Ich Seh Ich Seh [2014]

Tropecei em Ich Seh Ich Seh, mais conhecido por Goodnight Mommy internacionalmente (aparentemente não estreou comercialmente por cá), aí num qualquer video de recomendações no youtube., gostei do look mas não fazia grande ideia da sua premissa. Mas, para ser sincero, rapidamente se fez luz na minha cabeça e a partir de certo ponto quase todos os segredos e twists ficaram bastante claros e óbvios, não porque me lembrei de alguma vez ter lido sobre o filme, mas bastou aperceber-me de que tipo de filme é, basicamente uma variação do Funny Games do Haneke para tudo se tornar bastante previsível. Sabia que ia haver uma cena em que a protagonista quase é salva por estranhos que entram em sua casa, sabia que ia haver cenas de torture porn, sabia que ia haver uma cena em que a protagonista quase consegue sair de casa e à ultima hora é apanhada e… sabia o desfecho.

E a minha opinião sobre Ich Seh Ich Seh acabou por ficar um pouco desvirtuada precisamente porque não sou grande fã deste tipo de filmes niilistas em que se sabe desde logo que ninguém escapa ou vai ter um final feliz. São filmes necessários, mas ao mesmo tempo tão previsíveis, que sinto que estou a ver sofrimento por mero entretainment e não me sinto muito confortável.

De resto, em termos técnicos este é um óptimo filme, muito bem realizado e com uma belíssima fotografia que bebe muita inspiração de autores como Malick ou Tarkovski. Nesse aspecto Ich Seh Ich Seh até é um dos melhores filmes desta maratona. Uma palavra de apreço para o look da mãe que durante a primeira metade do filme tem a cara ligada e todo o seu visual e comportamento despertaram sentimentos de apreensão em mim. A sua personagem acaba por ser especialmente trágica porque os primeiros actos usam a percepção distorcida da sua depressão por parte dos seus filhos como uma possível verdade, no entanto, como se vem a descobrir eles são “narradores” não confiáveis.
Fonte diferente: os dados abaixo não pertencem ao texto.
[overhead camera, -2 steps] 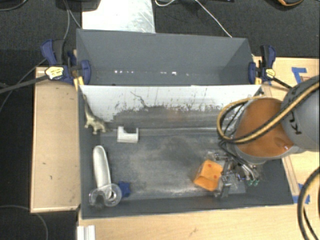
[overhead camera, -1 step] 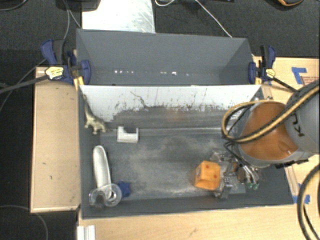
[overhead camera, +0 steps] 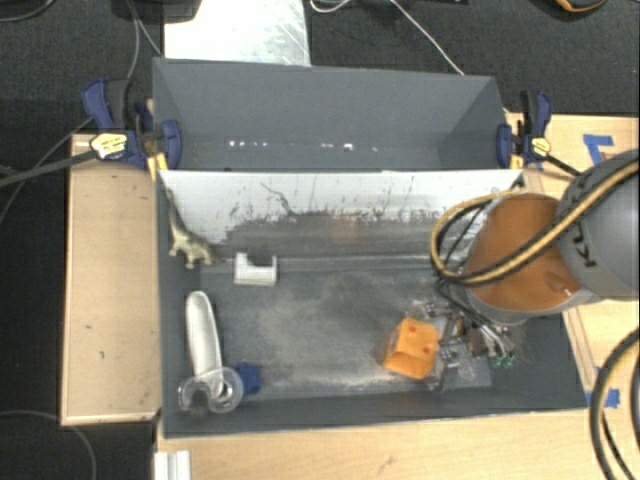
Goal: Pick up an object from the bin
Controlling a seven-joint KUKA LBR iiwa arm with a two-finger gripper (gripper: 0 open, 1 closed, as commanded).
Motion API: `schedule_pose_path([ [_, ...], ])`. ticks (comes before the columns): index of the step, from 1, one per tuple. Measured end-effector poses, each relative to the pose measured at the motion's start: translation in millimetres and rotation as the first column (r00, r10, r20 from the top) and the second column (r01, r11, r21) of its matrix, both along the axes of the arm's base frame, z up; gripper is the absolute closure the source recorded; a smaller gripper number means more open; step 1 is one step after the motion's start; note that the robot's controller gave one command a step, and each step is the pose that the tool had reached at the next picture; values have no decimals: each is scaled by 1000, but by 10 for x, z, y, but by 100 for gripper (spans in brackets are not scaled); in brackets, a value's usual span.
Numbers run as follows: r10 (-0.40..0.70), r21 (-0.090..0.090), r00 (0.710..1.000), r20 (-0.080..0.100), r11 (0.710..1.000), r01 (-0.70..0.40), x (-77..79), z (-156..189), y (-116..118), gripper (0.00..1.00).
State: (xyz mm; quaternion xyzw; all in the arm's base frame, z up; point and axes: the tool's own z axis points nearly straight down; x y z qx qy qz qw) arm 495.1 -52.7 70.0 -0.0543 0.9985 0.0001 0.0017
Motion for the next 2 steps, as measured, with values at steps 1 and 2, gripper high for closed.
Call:
schedule_pose_path([
  [1, -110, 2, 994, 4, 994, 110, -92, 7, 291, 100],
  [2, -108, 1, 994, 4, 994, 108, -92, 7, 291, 100],
])
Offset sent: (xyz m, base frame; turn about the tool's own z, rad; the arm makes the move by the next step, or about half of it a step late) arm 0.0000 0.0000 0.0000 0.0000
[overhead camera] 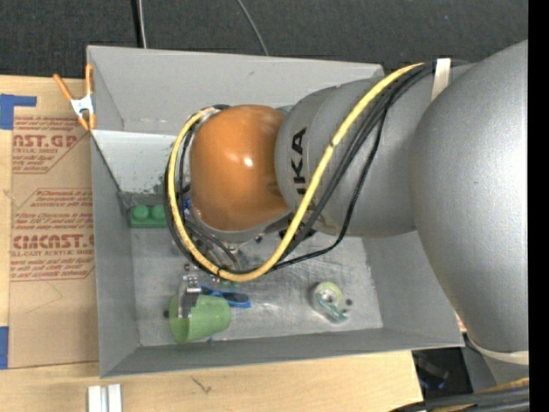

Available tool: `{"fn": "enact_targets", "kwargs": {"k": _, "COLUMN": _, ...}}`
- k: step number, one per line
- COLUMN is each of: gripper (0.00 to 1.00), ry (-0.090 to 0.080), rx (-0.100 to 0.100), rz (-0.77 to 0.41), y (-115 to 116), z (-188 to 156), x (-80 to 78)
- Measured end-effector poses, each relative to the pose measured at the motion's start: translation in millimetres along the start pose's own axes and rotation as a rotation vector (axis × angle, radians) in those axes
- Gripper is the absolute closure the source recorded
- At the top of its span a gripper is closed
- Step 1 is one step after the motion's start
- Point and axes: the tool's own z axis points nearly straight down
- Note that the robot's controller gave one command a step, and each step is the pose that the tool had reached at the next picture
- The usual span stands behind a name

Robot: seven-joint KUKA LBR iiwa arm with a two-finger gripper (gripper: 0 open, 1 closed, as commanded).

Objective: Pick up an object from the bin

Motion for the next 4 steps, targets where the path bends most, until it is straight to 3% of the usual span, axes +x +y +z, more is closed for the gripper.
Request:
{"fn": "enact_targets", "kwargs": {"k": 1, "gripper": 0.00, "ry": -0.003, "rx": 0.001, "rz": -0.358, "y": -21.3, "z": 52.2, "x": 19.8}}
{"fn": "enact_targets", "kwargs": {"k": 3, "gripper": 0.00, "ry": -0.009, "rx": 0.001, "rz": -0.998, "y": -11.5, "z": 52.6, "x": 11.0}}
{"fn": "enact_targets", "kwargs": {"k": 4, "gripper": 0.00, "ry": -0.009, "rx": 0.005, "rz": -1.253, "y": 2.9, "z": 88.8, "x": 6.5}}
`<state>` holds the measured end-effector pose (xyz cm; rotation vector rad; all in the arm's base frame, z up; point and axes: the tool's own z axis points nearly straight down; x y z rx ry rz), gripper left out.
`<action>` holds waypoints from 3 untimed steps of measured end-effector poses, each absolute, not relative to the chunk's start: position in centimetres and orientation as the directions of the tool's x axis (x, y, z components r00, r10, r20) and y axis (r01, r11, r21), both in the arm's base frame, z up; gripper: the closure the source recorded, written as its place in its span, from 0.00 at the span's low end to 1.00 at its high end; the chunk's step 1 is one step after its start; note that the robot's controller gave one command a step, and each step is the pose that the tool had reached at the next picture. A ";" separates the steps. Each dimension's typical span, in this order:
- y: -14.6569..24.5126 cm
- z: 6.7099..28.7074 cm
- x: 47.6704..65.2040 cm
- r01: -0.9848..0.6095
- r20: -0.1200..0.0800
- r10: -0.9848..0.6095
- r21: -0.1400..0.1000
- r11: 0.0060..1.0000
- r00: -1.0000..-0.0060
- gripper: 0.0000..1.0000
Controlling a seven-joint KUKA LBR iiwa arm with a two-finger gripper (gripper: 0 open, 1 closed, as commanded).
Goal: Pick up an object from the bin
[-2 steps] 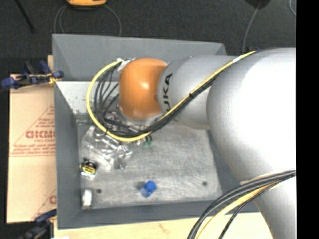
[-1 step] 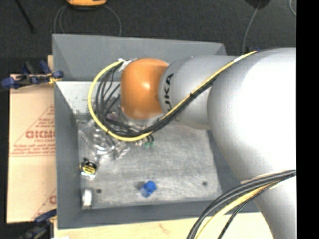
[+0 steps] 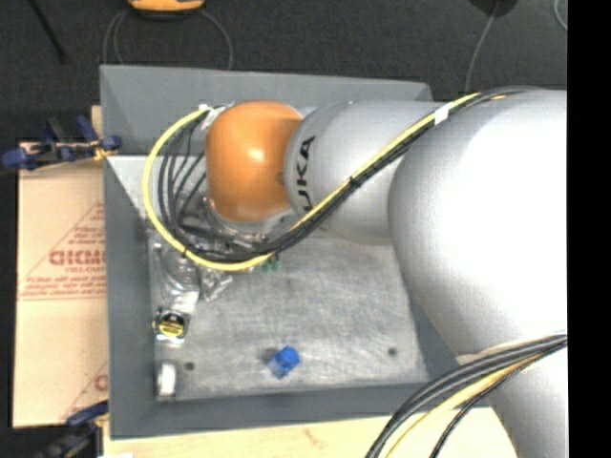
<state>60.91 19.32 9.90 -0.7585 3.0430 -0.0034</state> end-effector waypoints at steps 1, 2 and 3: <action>19.9 8.2 62.6 -0.455 -0.009 -0.455 -0.002 0.891 -0.891 1.00; 19.2 7.8 62.2 -0.453 0.017 -0.453 -0.009 0.891 -0.891 0.00; 19.2 7.9 61.6 -0.489 0.015 -0.489 -0.011 0.872 -0.872 0.00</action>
Offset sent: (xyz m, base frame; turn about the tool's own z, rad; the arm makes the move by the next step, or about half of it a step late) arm 0.0128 0.0071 -0.0214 0.0155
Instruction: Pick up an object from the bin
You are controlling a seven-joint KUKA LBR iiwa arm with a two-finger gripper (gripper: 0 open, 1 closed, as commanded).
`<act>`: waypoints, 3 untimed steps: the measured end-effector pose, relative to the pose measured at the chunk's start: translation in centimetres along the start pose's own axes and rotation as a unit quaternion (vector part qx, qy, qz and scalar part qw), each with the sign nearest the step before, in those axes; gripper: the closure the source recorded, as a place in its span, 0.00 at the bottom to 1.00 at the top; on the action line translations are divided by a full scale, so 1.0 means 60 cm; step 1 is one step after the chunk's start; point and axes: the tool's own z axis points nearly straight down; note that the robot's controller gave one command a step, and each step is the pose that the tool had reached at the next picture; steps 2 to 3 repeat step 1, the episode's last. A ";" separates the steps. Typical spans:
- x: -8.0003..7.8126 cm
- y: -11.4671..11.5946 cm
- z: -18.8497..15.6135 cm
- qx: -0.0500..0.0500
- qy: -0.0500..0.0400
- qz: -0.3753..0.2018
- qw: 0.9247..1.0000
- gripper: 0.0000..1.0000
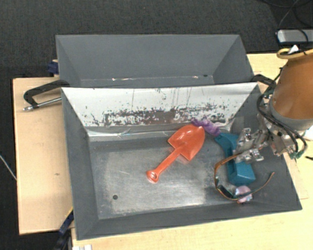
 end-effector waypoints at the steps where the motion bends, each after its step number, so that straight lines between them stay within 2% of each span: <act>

O melhor: A belíssima e cuidada fotografia e realização. O ritmo lento que ajuda a criar uma atmosfera de desconforto.

O pior: Extremamente previsível, e não consigo gostar de torture porn.

A melhor cena: É um filme com muito boa fotografia e seria fácil escolher muitos dos planos à lá Malick, mas para mim nada bate a primeira revelação da mãe com as ligaduras. São só ligaduras, mas não sei, é creepy e surge logo no inicio, sem explicações.

Veredicto: Para quem gosta deste tipo de filmes completamente niilistas e sem qualquer centelha de esperança num final mais feliz que um puro pesadelo sem fim, se calhar até vão gostar. É um bom filme, mas não é para mim.